28 de setembro de 2009

Botafogo

Botafogo

E lá se vão quarenta anos. Veio-me à memória, a cada dia mais saudosa e nostálgica (idade...), o time do Botafogo dos anos sessenta.

Sou de uma geração que cresceu nos anos dourados do futebol brasileiro. O auge, de 1958 a 1970.
Botafogo e Santos. Garrincha e Pelé. Símbolos maiores da glória de nosso futebol.

Tornei-me Botafogo "vendo" pelo rádio, os dribles de Mané, a categoria de Nílton Santos e Didi,os gols de Quarentinha. Doces anos...os amargos viriam a seguir.

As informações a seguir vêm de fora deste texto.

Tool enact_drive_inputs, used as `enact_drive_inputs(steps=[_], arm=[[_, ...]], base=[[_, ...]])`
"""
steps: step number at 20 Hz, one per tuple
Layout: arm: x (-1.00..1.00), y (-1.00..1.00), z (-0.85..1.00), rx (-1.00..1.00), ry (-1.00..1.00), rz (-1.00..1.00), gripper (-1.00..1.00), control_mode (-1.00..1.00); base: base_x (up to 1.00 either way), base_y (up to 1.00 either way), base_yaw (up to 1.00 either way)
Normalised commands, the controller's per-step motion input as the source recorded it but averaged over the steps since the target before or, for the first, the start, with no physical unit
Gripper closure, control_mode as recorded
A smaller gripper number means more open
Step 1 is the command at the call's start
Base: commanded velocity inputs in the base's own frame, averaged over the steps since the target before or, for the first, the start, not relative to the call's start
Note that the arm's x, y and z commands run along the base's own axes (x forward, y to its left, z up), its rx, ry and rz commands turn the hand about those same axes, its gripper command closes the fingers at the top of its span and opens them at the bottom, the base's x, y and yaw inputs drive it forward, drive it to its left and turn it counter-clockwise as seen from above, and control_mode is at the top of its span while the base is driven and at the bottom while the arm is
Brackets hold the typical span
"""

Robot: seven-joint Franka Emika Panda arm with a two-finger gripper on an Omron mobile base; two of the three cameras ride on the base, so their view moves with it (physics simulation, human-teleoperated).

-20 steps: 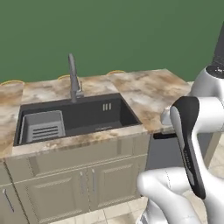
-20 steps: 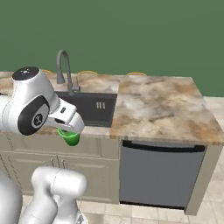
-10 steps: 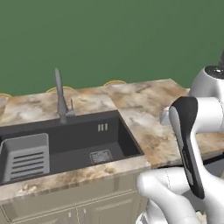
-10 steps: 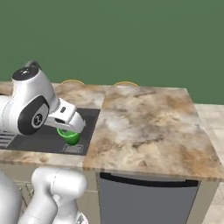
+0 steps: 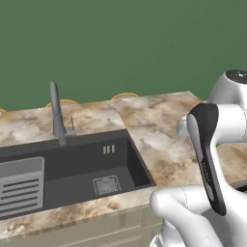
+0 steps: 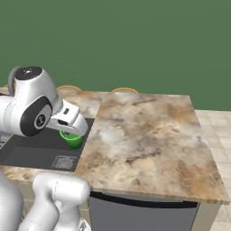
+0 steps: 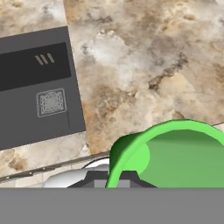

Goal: Pick the cup and bowl from the counter and place them on the counter next to the sink.

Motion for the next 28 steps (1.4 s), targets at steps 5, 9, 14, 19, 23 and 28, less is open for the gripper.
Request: enact_drive_inputs(steps=[5,9,14,19,23,28], arm=[[0.0,0.0,0.0,0.0,0.0,0.0,1.0,1.0],[0.0,0.0,0.0,0.0,0.0,0.0,1.0,1.0],[0.0,0.0,0.0,0.0,0.0,0.0,1.0,1.0],[0.1,0.01,-0.06,0.0,0.0,0.0,1.0,-1.0],[0.49,0.24,-0.1,0.0,0.0,-0.01,1.0,-1.0],[0.55,0.07,-0.04,0.0,0.0,0.0,1.0,-1.0]], base=[[0.0,0.0,0.0],[0.0,0.0,0.0],[0.0,0.0,0.0],[0.0,0.0,0.0],[0.0,0.0,0.0],[0.0,0.0,0.0]])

Somos esquisitos, nós botafoguenses! Trágicos, pessimitas, orgulhosos. Sim, extremamente orgulhosos. Afinal, qual clube no Brasil foi fundado três vezes ?!  O Botafogo,ora!  O de Regatas, 1894; o de Futebol, 1904; e o atual, (con)fusão dos dois, em 1943.
Vocês não sabem, mas os deuses do futebol não gostam do Botafogo, nem nós deles.
Como vingança somos ateus, ao menos no futebol. Fazemos nossos deuses- Heleno, Garrincha, Nílton Santos, Didi, Gérson, João Saldanha- humanos, nossos deuses.

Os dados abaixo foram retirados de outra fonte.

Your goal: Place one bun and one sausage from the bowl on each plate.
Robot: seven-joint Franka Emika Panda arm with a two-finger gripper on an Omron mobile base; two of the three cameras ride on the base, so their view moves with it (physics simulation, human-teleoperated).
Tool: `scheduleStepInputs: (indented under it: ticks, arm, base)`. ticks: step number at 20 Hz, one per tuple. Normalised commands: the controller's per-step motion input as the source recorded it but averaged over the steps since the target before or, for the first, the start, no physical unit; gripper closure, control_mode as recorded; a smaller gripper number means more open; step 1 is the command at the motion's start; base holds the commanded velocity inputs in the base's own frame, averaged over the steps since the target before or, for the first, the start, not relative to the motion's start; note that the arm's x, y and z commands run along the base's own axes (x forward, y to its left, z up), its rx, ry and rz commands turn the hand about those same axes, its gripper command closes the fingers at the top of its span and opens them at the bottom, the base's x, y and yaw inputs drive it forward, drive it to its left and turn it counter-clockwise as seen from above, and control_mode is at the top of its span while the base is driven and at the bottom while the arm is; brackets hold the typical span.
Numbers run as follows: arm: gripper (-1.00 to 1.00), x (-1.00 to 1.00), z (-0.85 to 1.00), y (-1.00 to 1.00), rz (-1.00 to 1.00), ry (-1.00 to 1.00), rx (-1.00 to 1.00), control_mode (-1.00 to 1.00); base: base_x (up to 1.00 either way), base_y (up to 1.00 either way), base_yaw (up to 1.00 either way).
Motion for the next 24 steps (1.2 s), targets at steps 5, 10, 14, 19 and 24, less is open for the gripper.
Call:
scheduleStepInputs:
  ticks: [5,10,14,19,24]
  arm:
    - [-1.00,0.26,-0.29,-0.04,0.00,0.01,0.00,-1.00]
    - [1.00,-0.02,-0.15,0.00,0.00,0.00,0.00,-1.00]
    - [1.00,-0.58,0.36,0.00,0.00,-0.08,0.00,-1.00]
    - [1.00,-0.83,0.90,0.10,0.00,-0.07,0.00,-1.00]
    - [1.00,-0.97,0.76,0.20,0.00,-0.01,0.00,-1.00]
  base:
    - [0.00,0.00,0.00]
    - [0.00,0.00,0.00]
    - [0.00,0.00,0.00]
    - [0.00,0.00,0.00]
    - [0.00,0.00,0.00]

Complicado, o Botafogo. Mais ainda seus torcedores. Acreditamos piamente, nós alvinegros, em destino. E temos a mais plena convicção que o injusto destino está contra nós. Sagrada verdade botafoguense.

E quer saber, melhor assim, somos um poço de superstições. Usamos todas, com a certeza dos céticos, de que , no final, dependemos de nós mesmos. Nada, nem deuses, nem macumba, despacho, novena, figa, nada funciona a nosso favor. Inda sim, cremos, ou fingimos crer. Niilistas, que somos.

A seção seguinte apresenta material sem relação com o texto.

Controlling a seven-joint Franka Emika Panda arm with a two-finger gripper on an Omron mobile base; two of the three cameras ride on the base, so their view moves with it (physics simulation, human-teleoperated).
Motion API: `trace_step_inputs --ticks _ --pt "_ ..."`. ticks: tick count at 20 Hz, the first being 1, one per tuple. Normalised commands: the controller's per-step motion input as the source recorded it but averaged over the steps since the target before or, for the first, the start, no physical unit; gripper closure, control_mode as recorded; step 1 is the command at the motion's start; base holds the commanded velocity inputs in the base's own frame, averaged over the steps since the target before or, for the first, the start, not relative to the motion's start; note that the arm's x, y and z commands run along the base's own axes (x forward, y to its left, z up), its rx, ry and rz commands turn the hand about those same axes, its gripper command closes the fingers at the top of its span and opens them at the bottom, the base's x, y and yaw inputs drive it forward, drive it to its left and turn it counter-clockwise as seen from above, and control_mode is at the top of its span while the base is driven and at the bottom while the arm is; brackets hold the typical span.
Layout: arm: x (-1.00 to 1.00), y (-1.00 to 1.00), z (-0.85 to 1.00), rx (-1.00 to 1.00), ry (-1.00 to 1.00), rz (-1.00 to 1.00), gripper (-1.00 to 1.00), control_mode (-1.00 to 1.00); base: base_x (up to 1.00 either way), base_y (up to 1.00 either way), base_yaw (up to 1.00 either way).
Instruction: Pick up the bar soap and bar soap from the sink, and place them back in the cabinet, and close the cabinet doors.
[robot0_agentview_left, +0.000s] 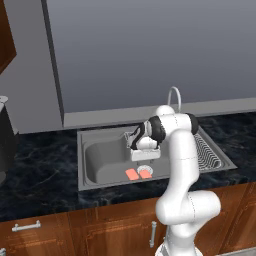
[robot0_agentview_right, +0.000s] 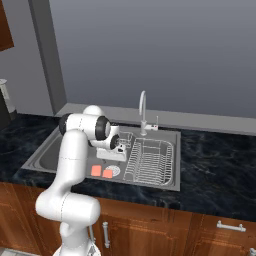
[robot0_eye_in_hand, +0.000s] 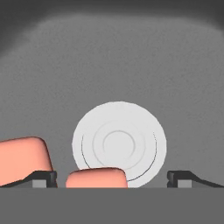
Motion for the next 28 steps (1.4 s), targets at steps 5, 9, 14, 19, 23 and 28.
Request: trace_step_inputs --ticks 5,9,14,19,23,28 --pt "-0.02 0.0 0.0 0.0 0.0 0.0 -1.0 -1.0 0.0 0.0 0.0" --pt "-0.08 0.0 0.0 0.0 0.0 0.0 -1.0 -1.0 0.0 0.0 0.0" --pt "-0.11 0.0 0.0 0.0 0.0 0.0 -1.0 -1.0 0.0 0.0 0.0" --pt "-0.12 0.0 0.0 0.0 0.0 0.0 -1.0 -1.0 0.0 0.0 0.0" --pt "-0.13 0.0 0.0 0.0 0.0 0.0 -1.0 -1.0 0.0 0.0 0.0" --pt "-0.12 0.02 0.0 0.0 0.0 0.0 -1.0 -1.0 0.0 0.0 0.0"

Tivemos Garrincha, a alegria do povo. Morreu triste e bêbado, caído num subúrbio qualquer. Bem ali, no meio do povo que mais o adorou. Triste, Mané !

E Heleno, o mais belo e elegante jogador a desfilar por nossos gramados. Morreu louco, corroído pela sifílis, num Hospício de Barbacena. Triste, Heleno !

E nosso símbolo ?! Uma estrela. Há bilhões delas no céu; a nossa é solitária. E triste. Como nós.




( Resolvi republicar a crônica em homenagem a um amigo botafoguense recém-falecido. Acho que não vai ler...mas, como diz o outro: fiz a minha parte, homenageando aquele que parte...)




25 de setembro de 2009

O homem !

O homem caminha com rapidez. Sem mais, para. Chora, o homem.

Entra no Bar. Lágrimas escorrem por seu rosto. Pede um café, o homem.

Choras, por que!- pergunta o outro, a seu lado.

Vou morrer !

Ora, todos vamos!

Vira-se, impassível, o outro. E, calmamente, sorve um gole de cerveja.